Zipfs law and my ineptitude, part deux
Sometime ago I tried my hand at proving Zipfs law using Saint Thomas Aquainas Summa Theologia. The attempt was a complete failure, so I wanted to try again (once bitten, twice shy, and you don’t grow up to be a nerd).
This time however I went with Kotlin (an awesome new language for the Java virtual machine) and War and Peace, the classic Russian novel (which I got for free from Project Gutenberg).
If Zipfs law holds, then we should see a blue line falling straight and a red line (which is the frequency of the word, multiplied with the relative position of the word) staying almost constant, but as can be seen in the graph, this is not the case, not by a long shot. If we just use the to 100 words the average frequency is 3107, the average adjusted frequency, divided by the total adjustment, is 1427, which means the average frequency is more than twice what it should be.
Even worse for my self-esteem, it doesn’t look like there is a bug in the program as the top ten words are: the and to of a he in that his was. Given that the main person is a male (and at least the couple pages that I read) talks about him in the first person, I don’t think those are unrealistic.

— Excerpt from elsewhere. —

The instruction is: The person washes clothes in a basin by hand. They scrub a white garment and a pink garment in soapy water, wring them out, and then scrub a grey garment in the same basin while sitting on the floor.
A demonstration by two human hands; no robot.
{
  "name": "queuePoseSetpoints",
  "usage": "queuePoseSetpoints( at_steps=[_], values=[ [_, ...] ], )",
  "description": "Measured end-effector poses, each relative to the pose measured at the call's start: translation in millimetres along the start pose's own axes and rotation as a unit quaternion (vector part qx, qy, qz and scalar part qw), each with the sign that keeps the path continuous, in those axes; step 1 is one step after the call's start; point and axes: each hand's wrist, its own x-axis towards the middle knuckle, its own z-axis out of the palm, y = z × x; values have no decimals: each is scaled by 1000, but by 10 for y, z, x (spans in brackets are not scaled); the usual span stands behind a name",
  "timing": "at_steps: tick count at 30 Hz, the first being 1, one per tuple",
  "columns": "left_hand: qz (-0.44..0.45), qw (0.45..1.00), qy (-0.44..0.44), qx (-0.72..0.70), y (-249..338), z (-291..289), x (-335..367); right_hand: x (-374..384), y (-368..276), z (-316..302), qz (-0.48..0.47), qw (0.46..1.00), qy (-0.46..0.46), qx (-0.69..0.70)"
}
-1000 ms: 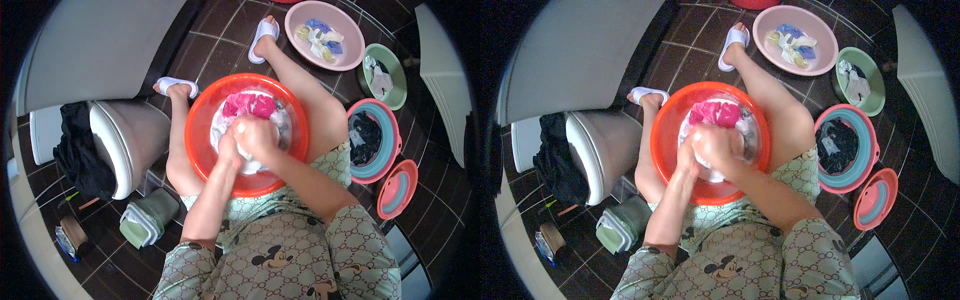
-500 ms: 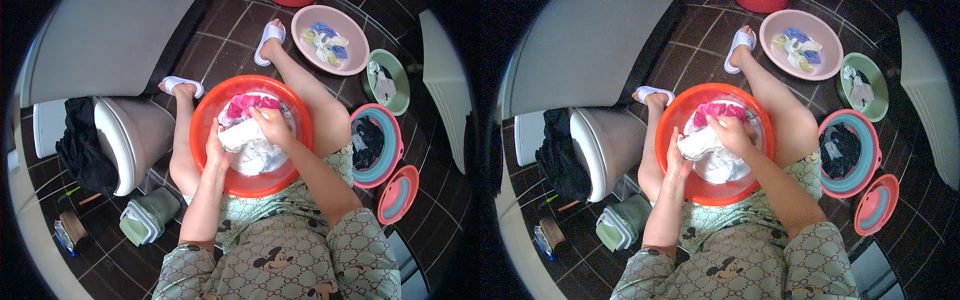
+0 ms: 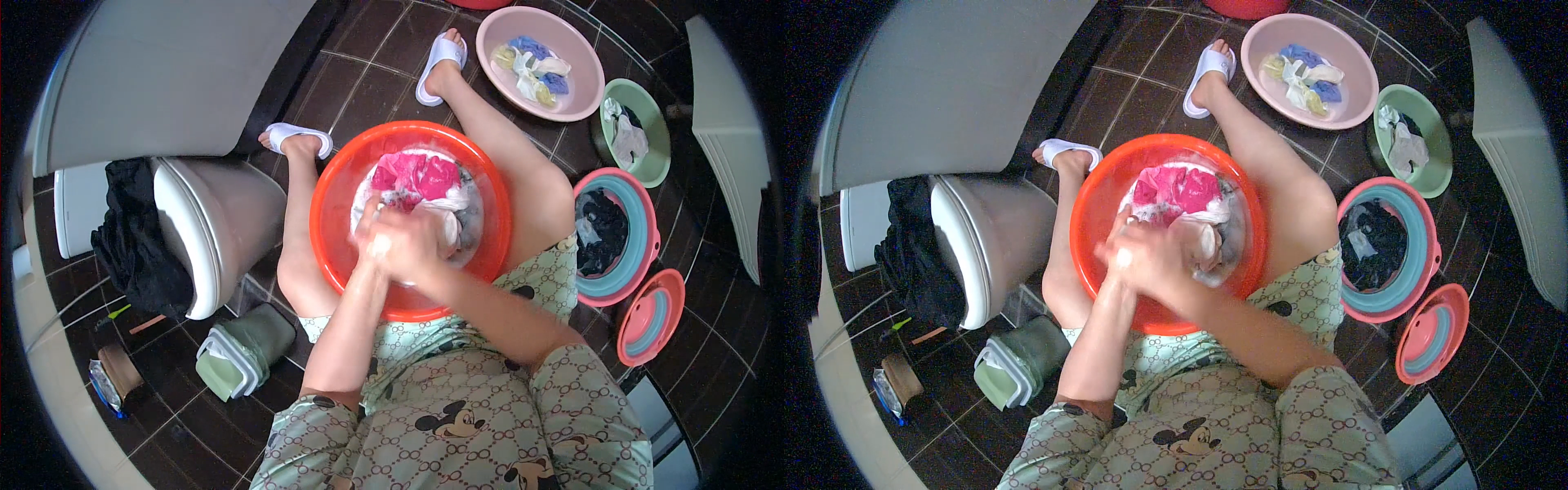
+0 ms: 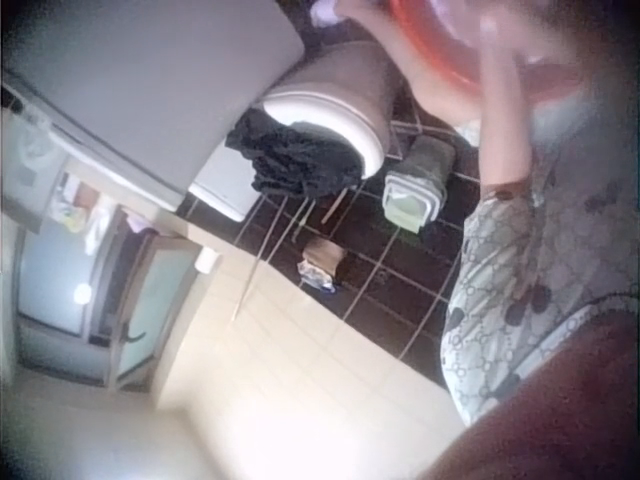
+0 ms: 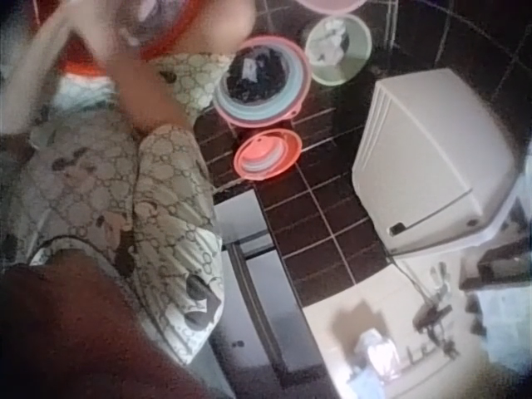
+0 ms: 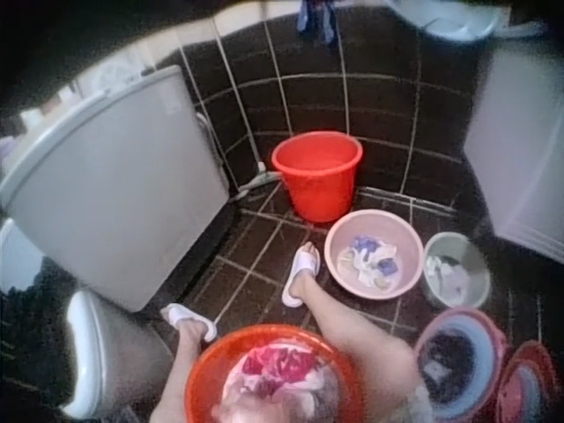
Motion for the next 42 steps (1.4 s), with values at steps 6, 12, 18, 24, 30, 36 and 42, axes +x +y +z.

Okay so Tolstoy isn’t British, perhaps if I had used the original Russian it would have been different – but looking in to it, a significant part of the novel is actually in French. Oh well. Lets try with something completely different: Anna Karenina.

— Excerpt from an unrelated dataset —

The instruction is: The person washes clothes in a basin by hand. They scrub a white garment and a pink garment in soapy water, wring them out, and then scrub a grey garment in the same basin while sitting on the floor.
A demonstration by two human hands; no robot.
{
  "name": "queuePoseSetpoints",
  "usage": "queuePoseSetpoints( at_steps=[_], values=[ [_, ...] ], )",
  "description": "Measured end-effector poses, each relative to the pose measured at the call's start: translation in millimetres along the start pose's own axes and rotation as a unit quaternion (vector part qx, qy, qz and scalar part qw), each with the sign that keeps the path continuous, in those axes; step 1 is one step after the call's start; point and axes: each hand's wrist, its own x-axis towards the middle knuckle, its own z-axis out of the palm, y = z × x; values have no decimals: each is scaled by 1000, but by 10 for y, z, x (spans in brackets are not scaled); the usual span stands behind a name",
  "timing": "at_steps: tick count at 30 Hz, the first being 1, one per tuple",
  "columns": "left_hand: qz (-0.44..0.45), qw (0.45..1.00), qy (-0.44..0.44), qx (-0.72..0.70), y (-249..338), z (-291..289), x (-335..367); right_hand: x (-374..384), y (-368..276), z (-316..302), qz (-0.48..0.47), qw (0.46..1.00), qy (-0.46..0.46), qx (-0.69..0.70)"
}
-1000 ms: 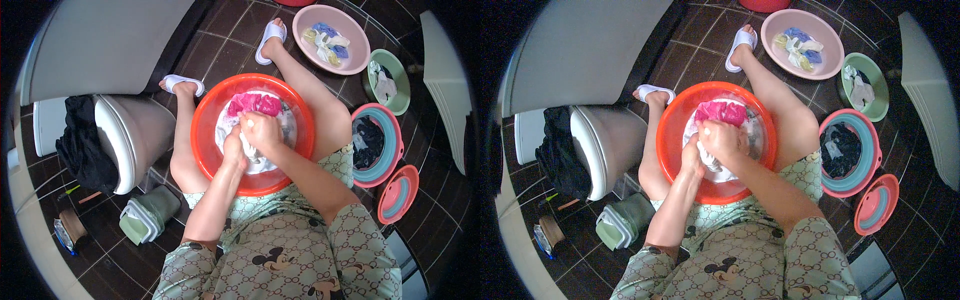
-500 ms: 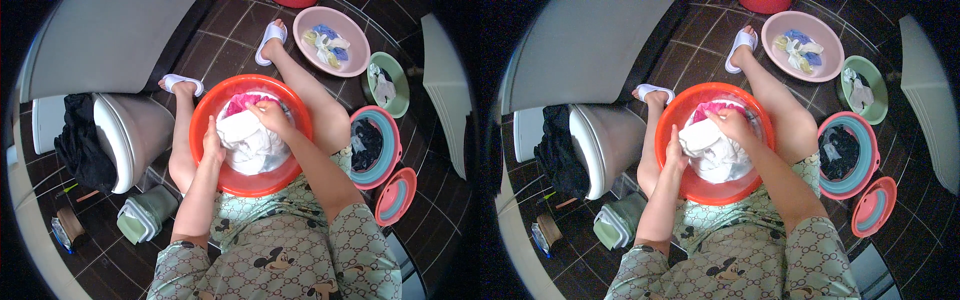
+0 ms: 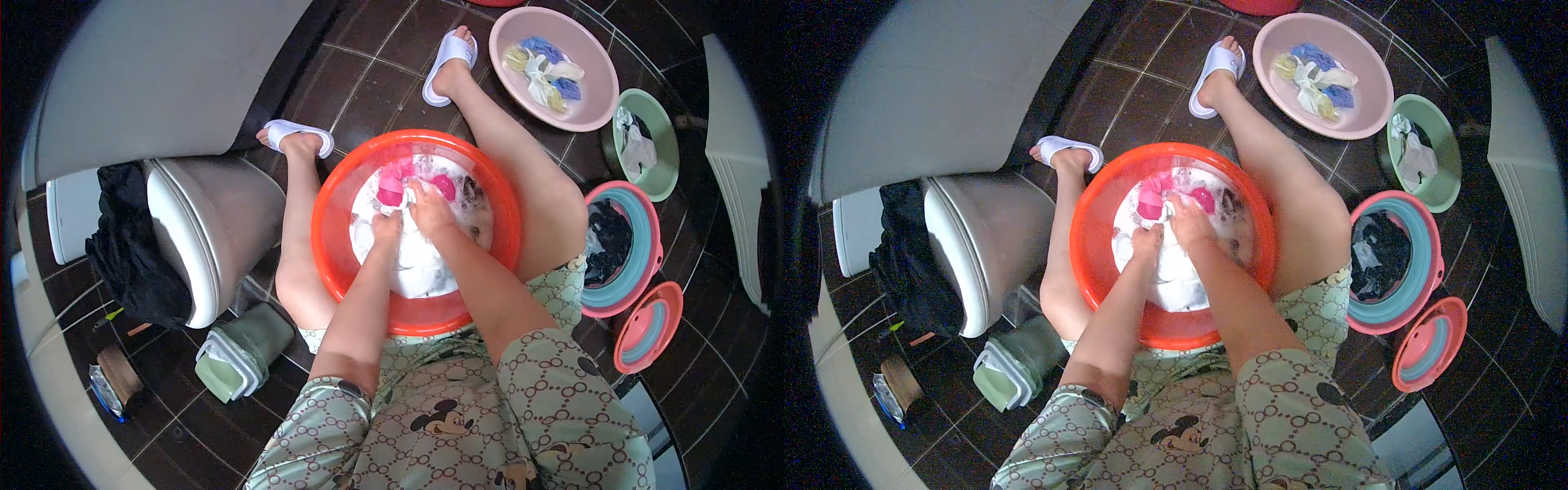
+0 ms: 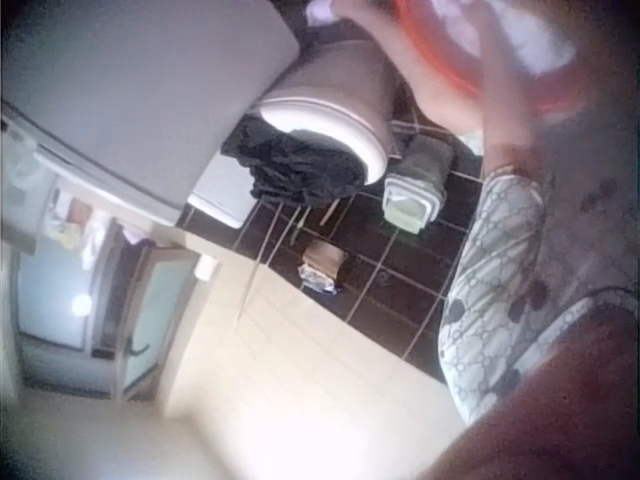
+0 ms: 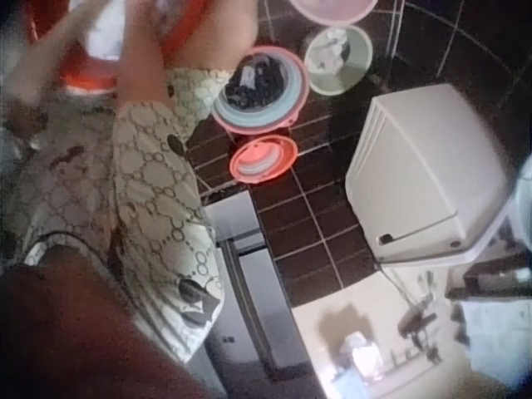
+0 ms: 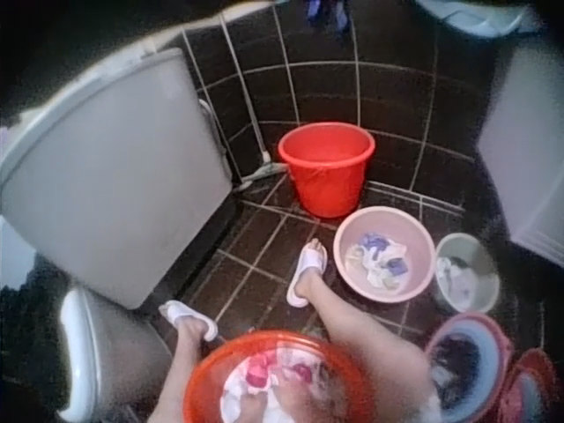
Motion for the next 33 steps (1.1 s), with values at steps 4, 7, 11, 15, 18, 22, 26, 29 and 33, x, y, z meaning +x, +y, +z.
queuePoseSetpoints(
  at_steps=[4, 7, 11, 15, 18, 22, 26, 29, 33],
  values=[
    [3, 992, 102, 75, -242, -89, 219, 48, -209, -96, 89, 978, -180, 57],
    [1, 992, 114, 51, -510, -162, 565, 219, -92, -125, 70, 983, -171, 1],
    [6, 974, 65, -215, -489, -200, 384, 80, -114, -98, -4, 993, 72, 91],
    [-46, 847, -204, -488, -140, -349, 22, -684, -1084, -706, -52, 986, 36, 156],
    [-37, 833, -305, -461, 408, -206, -646, -1088, -1190, -865, -160, 969, 151, 109],
    [-44, 877, -186, -440, 503, -150, -637, -763, -1051, -913, -158, 969, 118, 150],
    [-51, 901, -133, -410, 644, -99, -777, -568, -1031, -974, -9, 989, 132, 71],
    [25, 853, -271, -446, 537, -282, -775, -877, -1201, -940, -171, 955, 198, 138],
    [-72, 885, -196, -417, 520, -232, -856, -531, -971, -1026, 19, 984, 107, 140]
  ],
)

Still no luck. If Zipfs law holds then we would expect to see the ratio of the average unajusted word over the average adjusted word devided by the adjustment to be one (ie they cancel out) but that isn’t the case for either of the two, so I went ahead and downloaded the top ten books from project Gutenberg. These are the ratios I found:
Title | Ratio |
---|---|
The Adventures of Huckleberry Finn | 1.9992198058099362 |
Alice Adventures in Wonderland | 1.9851261916381613 |
Anna Karenina | 2.0704857183257914 |
Beowulf | 2.201444236037978 |
Frankenstein | 2.384831717351647 |
The Metamorphis | 1.9659961377948403 |
Moby Dick | 2.1206125367045408 |
Pride and Prejudice | 1.9197390080077206 |
The Adventures of Sherlock Holmes | 2.070056679992902 |
The Legend of Sleepy Hollow | 2.4493014749970023 |
The Yellow Wallpaper | 2.0006322162974524 |
War and Peace | 2.177793662470332 |
The only possibly remarkable thing here is that the ratio seems to hover around 2.
By digging into Google Scholar I found this old article (pdf link warning), where the author is nice enough to count his own words and their frequency out (check the link for the data, the link will open in a separate window or tab), which caused me to take another look at my data: the graphs and numbers do actually fit relatively nice, once you discount the top 7 or so words.
Thank you. Thats the kinda of data we would expect to see. I guess when you cut the outliers, the theory fits the data beautifully.